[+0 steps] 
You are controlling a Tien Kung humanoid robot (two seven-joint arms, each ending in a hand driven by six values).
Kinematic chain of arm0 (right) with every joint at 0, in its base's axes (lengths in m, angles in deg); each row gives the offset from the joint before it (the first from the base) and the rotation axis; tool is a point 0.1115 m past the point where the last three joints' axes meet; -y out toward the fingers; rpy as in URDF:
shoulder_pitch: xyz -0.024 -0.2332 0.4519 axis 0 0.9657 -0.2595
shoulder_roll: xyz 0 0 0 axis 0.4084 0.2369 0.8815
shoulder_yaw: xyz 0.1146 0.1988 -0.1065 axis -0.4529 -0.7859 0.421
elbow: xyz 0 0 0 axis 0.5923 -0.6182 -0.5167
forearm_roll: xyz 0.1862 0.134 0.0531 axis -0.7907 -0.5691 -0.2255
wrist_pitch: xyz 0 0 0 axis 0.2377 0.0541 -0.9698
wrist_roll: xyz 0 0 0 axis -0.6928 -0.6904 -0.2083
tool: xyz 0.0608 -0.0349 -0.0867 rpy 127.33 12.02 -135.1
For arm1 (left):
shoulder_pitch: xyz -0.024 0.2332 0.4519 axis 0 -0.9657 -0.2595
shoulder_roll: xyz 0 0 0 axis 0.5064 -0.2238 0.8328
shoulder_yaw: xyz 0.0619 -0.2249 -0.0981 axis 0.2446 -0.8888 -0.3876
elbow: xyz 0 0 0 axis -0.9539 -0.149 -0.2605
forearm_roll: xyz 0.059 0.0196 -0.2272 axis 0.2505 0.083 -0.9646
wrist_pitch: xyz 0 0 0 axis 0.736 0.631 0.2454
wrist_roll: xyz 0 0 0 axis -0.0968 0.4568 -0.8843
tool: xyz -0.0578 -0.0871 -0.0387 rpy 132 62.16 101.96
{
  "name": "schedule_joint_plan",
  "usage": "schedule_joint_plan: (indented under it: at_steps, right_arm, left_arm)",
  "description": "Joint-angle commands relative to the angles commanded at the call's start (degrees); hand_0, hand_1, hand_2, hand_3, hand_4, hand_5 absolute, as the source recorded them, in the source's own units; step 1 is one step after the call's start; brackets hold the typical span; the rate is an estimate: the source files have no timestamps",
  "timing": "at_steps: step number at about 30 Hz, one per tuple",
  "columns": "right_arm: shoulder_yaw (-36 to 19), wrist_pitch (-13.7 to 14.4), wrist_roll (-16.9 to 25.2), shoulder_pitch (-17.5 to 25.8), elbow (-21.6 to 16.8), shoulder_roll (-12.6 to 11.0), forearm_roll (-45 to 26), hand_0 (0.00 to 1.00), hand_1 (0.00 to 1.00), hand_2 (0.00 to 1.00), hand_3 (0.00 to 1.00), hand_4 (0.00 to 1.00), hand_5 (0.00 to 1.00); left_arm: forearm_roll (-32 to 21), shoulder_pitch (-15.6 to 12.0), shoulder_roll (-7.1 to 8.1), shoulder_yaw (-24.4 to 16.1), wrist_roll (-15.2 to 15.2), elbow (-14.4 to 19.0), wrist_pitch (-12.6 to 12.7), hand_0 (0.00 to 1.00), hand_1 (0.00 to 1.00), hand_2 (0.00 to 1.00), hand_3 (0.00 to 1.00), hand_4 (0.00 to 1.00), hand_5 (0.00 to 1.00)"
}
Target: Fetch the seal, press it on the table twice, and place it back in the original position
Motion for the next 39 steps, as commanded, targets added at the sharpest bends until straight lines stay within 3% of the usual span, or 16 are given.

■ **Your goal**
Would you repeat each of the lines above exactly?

■ **Problem solution**
[+0 steps] 
You are controlling a Tien Kung humanoid robot (two seven-joint arms, each ending in a hand driven by six values).
Kinematic chain of arm0 (right) with every joint at 0, in its base's axes (lengths in m, angles in deg); each row gives the offset from the joint before it (the first from the base) and the rotation axis; tool is a point 0.1115 m past the point where the last three joints' axes meet; -y out toward the fingers; rpy as in URDF:
shoulder_pitch: xyz -0.024 -0.2332 0.4519 axis 0 0.9657 -0.2595
shoulder_roll: xyz 0 0 0 axis 0.4084 0.2369 0.8815
shoulder_yaw: xyz 0.1146 0.1988 -0.1065 axis -0.4529 -0.7859 0.421
elbow: xyz 0 0 0 axis 0.5923 -0.6182 -0.5167
forearm_roll: xyz 0.1862 0.134 0.0531 axis -0.7907 -0.5691 -0.2255
wrist_pitch: xyz 0 0 0 axis 0.2377 0.0541 -0.9698
wrist_roll: xyz 0 0 0 axis -0.6928 -0.6904 -0.2083
tool: xyz 0.0608 -0.0349 -0.0867 rpy 127.33 12.02 -135.1
For arm1 (left):
shoulder_pitch: xyz -0.024 0.2332 0.4519 axis 0 -0.9657 -0.2595
shoulder_roll: xyz 0 0 0 axis 0.5064 -0.2238 0.8328
shoulder_yaw: xyz 0.0619 -0.2249 -0.0981 axis 0.2446 -0.8888 -0.3876
elbow: xyz 0 0 0 axis -0.9539 -0.149 -0.2605
forearm_roll: xyz 0.059 0.0196 -0.2272 axis 0.2505 0.083 -0.9646
wrist_pitch: xyz 0 0 0 axis 0.736 0.631 0.2454
wrist_roll: xyz 0 0 0 axis -0.0968 0.4568 -0.8843
tool: xyz -0.0578 -0.0871 -0.0387 rpy 132 62.16 101.96
{
  "name": "schedule_joint_plan",
  "usage": "schedule_joint_plan: (indented under it: at_steps, right_arm, left_arm)",
  "description": "Joint-angle commands relative to the angles commanded at the call's start (degrees); hand_0, hand_1, hand_2, hand_3, hand_4, hand_5 absolute, as the source recorded them, in the source's own units; step 1 is one step after the call's start; brackets hold the typical span; the rate is an estimate: the source files have no timestamps",
  "timing": "at_steps: step number at about 30 Hz, one per tuple",
  "columns": "right_arm: shoulder_yaw (-36 to 19), wrist_pitch (-13.7 to 14.4), wrist_roll (-16.9 to 25.2), shoulder_pitch (-17.5 to 25.8), elbow (-21.6 to 16.8), shoulder_roll (-12.6 to 11.0), forearm_roll (-45 to 26), hand_0 (0.00 to 1.00), hand_1 (0.00 to 1.00), hand_2 (0.00 to 1.00), hand_3 (0.00 to 1.00), hand_4 (0.00 to 1.00), hand_5 (0.00 to 1.00); left_arm: forearm_roll (-32 to 21), shoulder_pitch (-15.6 to 12.0), shoulder_roll (-7.1 to 8.1), shoulder_yaw (-24.4 to 16.1), wrist_roll (-15.2 to 15.2), elbow (-14.4 to 19.0), wrist_pitch (-12.6 to 12.7), hand_0 (0.00 to 1.00), hand_1 (0.00 to 1.00), hand_2 (0.00 to 1.00), hand_3 (0.00 to 1.00), hand_4 (0.00 to 1.00), hand_5 (0.00 to 1.00)"
}
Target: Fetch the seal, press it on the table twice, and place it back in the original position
Motion for the next 39 steps, as commanded, targets added at the sharpest bends until straight lines stay within 3% of the usual span, or 16 are given.

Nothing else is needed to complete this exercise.